Opinion

Christie jumps on the “don’t be too pro-life” bandwagon attack on Rubio

Photo by Gage Skidmore (via Flickr.com)

Following Jeb Bush campaign surrogate Lindsey Graham attacking Ted Cruz as too uncompromisingly pro-life, Chris Christie is trying the same attack on Marco Rubio. It’s likely to be similarly ineffective against the target, because both Cruz and Rubio tend to make the extremism of the other side the focus of their discussion rather than emphasizing their opposition to abortion in rape and incest cases, but a number of factors make this a move Christie may come to regret…

“He’s made it very clear that — on the issue of pro-life, Marco Rubio is not for an exception for rape, incest or life of the mother,” Mr. Christie said. “Now, you know, I think that’s the kind of position that New Hampshire voters would be really concerned about.”

In an interview on MSNBC’s “Morning Joe” program, Mr. Christie added, “I am pro-life, but I believe that rape, incest and life of the mother, as Ronald Reagan did, should be exceptions to that rule.”

First, Christie doubled down on that stand in Saturday night’s debate, rightfully provoking pro-lifers’ anger with the offensive comparison to aborting an innocent, defenseless baby conceived in rape with self-defense. Bush’s remarks on the issue have been bad enough, but haven’t gone further than arguing his position is more politically expedient. Christie is actually arguing for the merits of letting these children be killed, thereby lending credence to the abortion lobby’s smears against the pro-life movement.

Second, Christie’s attack contained one outright falsehood against his competitor—while Rubio does oppose rape and incest exceptions for abortion, he’s never grouped a life-of-the-mother exception along with them, and in fact said last week that “I think there needs to be an exception for the life of the mother.” By misstating Rubio’s record after making a big deal out of Rubio’s own attacks on Christie’s abortion record allegedly being a case of “talk[ing] so much that nobody can ever keep up with what you’re saying is accurate or not,” Christie has blunted the impact of whatever indignation he’ll bring to bear against future challenges to his pro-life credentials.

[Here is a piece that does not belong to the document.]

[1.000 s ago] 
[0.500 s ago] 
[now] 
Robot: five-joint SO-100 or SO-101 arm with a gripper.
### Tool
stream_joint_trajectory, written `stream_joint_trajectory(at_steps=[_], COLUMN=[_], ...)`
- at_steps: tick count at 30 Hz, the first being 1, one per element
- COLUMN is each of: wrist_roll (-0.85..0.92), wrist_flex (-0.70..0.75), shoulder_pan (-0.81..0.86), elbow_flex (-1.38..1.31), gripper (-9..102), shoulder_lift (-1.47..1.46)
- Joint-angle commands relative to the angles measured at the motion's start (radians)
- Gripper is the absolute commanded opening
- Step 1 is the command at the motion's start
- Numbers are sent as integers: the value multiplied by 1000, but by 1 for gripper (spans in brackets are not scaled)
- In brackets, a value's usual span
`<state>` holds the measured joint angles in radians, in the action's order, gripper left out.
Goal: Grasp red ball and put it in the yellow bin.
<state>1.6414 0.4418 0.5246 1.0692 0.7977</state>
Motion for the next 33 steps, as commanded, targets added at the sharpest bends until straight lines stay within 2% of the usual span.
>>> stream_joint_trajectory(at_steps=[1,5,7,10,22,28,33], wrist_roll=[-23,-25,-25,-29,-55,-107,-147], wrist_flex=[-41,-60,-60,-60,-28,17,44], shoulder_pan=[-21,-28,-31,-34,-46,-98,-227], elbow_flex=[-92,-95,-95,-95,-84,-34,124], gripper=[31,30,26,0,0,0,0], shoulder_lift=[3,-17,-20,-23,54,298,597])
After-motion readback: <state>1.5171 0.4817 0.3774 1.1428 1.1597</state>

(Christie also misstates Ronald Reagan’s position. Reagan said in 1988 that “where the unborn child threatens the life of the mother” was the “one exception” to his opposition to abortion, and in a 1984 debate, then-Vice President George HW Bush said, “”The president [Reagan] and I do favor a human rights amendment. I favor one that would have an exception for incest and rape, and he doesn’t.”)

Third, Christie is already on some fairly thin ice with pro-lifers, after word came out that he may have lied about donating to Planned Parenthood in 1994 and he definitely lied about supporting pro-abortion Supreme Court Justice Sonia Sotomayor in 2009, and not ordering an investigation despite talking tough about Planned Parenthood’s fetal organ harvesting crimes. When people are already doubting your commitment to their cause, going out of your way to argue that others should weaken their pro-life views only exacerbates their fears (Bush’s pro-life record is not without warts, either, but he does have his stand in the Terri Schiavo case to point to as an example of going the extra mile for pro-lifers… and again, isn’t raising the question on the merits anyway).

For the reasons we discussed on Thursday, it is entirely possible to survive a general election with a no-exceptions pro-life position, so long as the pro-lifer keeps the focus on the pro-abortion side’s extremes and speaks with empathy whenever the subject of rape does come up. But no pro-life candidate should go out of their way to complicate their allies’ pro-life message by granting legitimacy to pro-aborts’ premise that they shouldn’t stand for all lives.

This is a point that Susan B. Anthony President Marjorie Dannenfelser is forcefully making in a letter to all the candidates:

An attack on this aspect of these candidates’ pro-life positions is an attack on the pro-life movement as a whole […] I urge you and your campaigns to reject Planned Parenthood’s talking points and instead keep the pro-life movement on offense by focusing on exposing the extreme position held by the other side: Abortion on-demand, up until the moment of birth, for any reason, paid for by the taxpayer.